Leftover Salmon and Payne headline Mammoth Fest in Snowmass
When Leftover Salmon banjo player Mark Vann was diagnosed with melanoma in late 2001, Little Feat’s Bill Payne was among a handful of prominent musicians to step up and play benefit shows for the ailing musician. Payne’s relationship with the band continued, and he has played a pivotal role in their resurgence after Vann’s death in 2002, including producing its self-titled 2004 album.
This summer, Payne is touring with the Boulder-based festival stalwarts and Colorado jam band favorites. They headline Snowmass Mammoth Fest together Saturday night.
They’ve been playing songs from both Leftover Salmon and Little Feat’s catalogues, along with new songs that Payne wrote with Grateful Dead lyricist Robert Hunter. Local fans who saw Payne showcase the new Hunter songs on keyboard last spring at his solo show at PAC3 in Carbondale will no doubt be curious to hear how they sound with the full power of Leftover Salmon behind them. Payne and the Salmon members have also been working on fresh material on this tour.
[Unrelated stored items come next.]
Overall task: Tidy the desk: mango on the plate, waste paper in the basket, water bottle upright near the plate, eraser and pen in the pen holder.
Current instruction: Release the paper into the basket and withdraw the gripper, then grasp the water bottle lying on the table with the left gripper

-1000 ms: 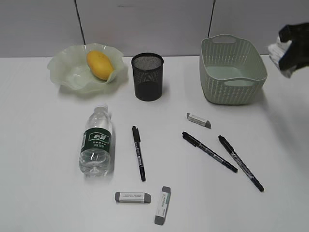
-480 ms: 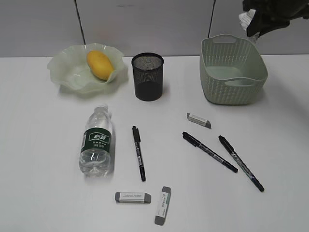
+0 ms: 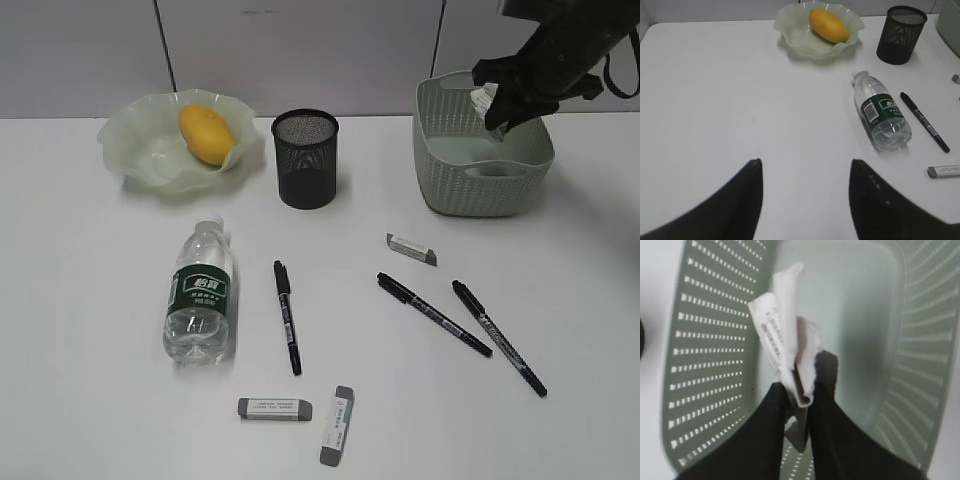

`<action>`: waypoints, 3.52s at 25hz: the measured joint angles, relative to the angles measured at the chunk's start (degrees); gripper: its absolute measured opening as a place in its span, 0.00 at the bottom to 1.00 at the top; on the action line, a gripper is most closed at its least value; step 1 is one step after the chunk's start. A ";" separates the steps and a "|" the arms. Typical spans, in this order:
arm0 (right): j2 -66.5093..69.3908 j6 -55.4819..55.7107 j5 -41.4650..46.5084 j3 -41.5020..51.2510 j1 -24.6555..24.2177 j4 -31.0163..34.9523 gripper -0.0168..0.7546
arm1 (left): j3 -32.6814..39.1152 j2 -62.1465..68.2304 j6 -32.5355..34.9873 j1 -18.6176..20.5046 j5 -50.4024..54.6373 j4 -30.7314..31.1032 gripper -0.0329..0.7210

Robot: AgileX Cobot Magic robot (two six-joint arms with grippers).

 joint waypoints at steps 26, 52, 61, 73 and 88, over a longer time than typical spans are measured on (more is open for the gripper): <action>-3.75 1.61 19.11 -6.67 0.06 -2.15 0.72 | 0.00 0.00 0.00 0.00 0.00 -0.02 0.59; -51.42 1.80 17.04 43.38 0.00 -13.14 0.71 | 0.00 0.00 0.00 0.00 0.00 -0.06 0.56; -78.21 6.00 12.66 58.70 0.00 -15.60 0.71 | 0.00 0.00 0.00 0.00 0.00 0.49 0.56; -104.56 5.88 9.88 75.91 0.00 -17.38 0.71 | 0.00 0.43 0.00 0.00 0.00 -0.65 0.56; -127.80 4.44 11.18 77.06 0.00 -17.55 0.66 | -3.48 29.32 0.34 0.00 -0.16 -13.56 0.75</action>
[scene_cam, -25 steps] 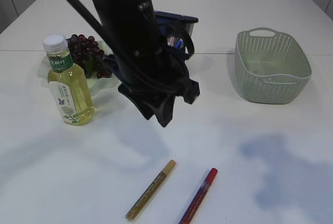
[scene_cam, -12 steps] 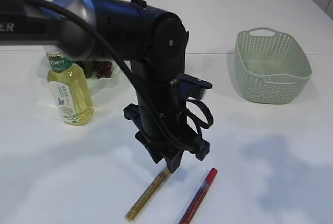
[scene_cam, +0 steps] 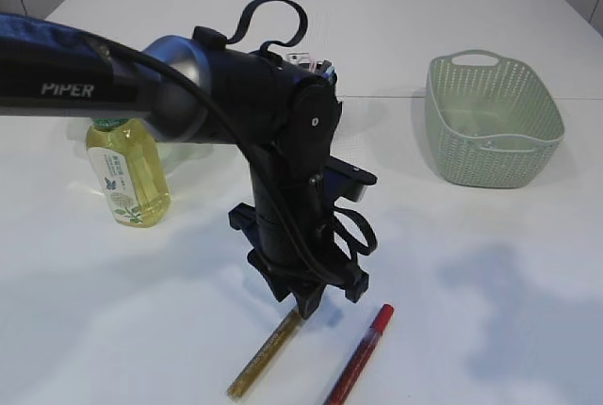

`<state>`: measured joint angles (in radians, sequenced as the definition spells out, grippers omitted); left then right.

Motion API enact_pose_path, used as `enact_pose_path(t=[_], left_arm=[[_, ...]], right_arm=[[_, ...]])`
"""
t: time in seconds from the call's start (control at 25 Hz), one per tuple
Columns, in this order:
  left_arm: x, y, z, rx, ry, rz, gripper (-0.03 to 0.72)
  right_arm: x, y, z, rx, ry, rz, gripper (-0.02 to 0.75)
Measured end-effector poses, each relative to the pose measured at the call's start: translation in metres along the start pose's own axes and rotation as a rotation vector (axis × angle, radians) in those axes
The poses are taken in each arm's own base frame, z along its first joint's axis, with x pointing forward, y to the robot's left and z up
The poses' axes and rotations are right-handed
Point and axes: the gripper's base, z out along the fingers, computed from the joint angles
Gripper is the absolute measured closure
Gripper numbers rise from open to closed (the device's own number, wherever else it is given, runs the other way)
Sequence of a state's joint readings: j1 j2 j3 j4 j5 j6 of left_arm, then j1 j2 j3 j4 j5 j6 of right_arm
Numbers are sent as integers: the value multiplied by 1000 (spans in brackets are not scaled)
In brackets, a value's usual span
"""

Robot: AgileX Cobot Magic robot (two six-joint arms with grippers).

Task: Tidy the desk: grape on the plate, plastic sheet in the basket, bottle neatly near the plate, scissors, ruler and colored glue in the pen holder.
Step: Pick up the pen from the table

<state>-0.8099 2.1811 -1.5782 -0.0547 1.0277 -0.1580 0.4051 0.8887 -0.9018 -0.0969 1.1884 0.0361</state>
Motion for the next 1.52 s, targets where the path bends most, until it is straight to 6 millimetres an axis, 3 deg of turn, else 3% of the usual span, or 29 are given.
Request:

“Bill’s going through a creative boom,” Leftover Salmon singer, guitarist and mandolin player Vince Herman said from a tour stop in Washington, DC. “He’s writing a ton of stuff. He and I are writing together. There’s definitely a lot of material being generated.”
Leftover Salmon has been a frequent guest on local stages through its 25 years, playing its omnivorous string-based blend of rock, country, bluegrass, zydeco and Tex-Mex. One of the more memorable local shows was at the Chili Brew Fest — the June Snowmass Village festival that morphed into Mammoth Fest — in 2009. They played in a driving rain, with the festival crowd dancing and sliding in the mud.
“We sometimes get on stage and get entertained as well,” laughed Herman. “I remember the entertainment being particularly good that day.”
After Mammoth Fest, Payne and the band head to the Telluride Bluegrass Festival, where Leftover Salmon was founded, accidentally, in 1989. The story goes that two bands — the Left Hand String Band and the Salmon Spankers — entered the festival’s band competition together with a chaotic group jam. They lost the competition, but the two bands permanently merged and Leftover Salmon was born.
In the quarter century since then, they’ve become summer festival favorites, frequently bringing along guest musicians (both announced and not). Asked whether they’ve grown weary of life on the road, Herman said making new music with Leftover Salmon remains a cathartic and essential artistic exercise.
“Every time a new song is written, it exposes a new part of ourselves to ourselves, to our bandmates and to our audience,” he said. “Music is a cool thing. You get to dig in, in an abstract way, into those things in your brain that would otherwise torment you into sheer madness. It’s a great way to digest all the things that happen in your life. It’s still doing that for us.”
The band’s June run through Colorado is extra sweet for Herman, he said, because he moved from here to Oregon in 2012 after nearly 30 years in the mountains.
“We’re a thousand times higher at our Colorado shows,” he joked. “It still feels so much like home. I guess I’ve conquered my Colorado addiction, but the lower elevation is working out for me.”